=== Problem ===
Go through the lines of the material and tally those with the string "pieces"; reply with the number alone.

=== Data extract ===
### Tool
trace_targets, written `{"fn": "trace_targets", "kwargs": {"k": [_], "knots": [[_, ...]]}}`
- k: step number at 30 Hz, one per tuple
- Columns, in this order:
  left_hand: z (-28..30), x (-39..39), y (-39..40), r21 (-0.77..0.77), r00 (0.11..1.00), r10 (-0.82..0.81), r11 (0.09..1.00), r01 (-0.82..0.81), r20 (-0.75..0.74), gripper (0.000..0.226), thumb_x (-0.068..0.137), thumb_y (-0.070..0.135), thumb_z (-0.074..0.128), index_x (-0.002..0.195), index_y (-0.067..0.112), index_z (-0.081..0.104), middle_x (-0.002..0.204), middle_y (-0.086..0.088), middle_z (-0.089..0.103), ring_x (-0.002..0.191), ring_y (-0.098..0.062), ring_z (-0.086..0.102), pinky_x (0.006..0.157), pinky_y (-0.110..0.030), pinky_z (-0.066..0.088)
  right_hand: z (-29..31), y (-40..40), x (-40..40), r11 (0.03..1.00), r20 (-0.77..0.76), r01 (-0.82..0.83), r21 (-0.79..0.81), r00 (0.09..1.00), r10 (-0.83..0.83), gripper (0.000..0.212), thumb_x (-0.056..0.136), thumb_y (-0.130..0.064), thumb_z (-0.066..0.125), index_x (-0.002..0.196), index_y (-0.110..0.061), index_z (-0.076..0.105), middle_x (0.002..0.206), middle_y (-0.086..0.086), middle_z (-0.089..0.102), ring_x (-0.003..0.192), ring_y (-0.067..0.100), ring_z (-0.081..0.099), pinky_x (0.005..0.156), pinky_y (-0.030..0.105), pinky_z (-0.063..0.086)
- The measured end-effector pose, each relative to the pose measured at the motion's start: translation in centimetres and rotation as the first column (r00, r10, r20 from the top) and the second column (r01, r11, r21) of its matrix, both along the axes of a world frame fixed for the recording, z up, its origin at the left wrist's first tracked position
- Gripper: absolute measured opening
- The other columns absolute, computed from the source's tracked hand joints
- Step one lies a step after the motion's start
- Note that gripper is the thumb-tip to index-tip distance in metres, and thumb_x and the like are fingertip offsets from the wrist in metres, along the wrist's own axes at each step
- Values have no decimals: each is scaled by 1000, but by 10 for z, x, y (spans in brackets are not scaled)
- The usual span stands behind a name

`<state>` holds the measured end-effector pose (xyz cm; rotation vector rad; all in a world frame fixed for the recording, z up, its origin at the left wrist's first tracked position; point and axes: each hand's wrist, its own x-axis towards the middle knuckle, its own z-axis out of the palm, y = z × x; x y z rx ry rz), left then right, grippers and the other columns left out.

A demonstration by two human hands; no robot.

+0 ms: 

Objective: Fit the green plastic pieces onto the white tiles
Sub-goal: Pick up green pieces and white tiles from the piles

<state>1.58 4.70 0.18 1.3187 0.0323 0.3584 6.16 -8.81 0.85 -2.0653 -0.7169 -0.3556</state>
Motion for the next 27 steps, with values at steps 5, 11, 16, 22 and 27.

=== Result of the task ===
2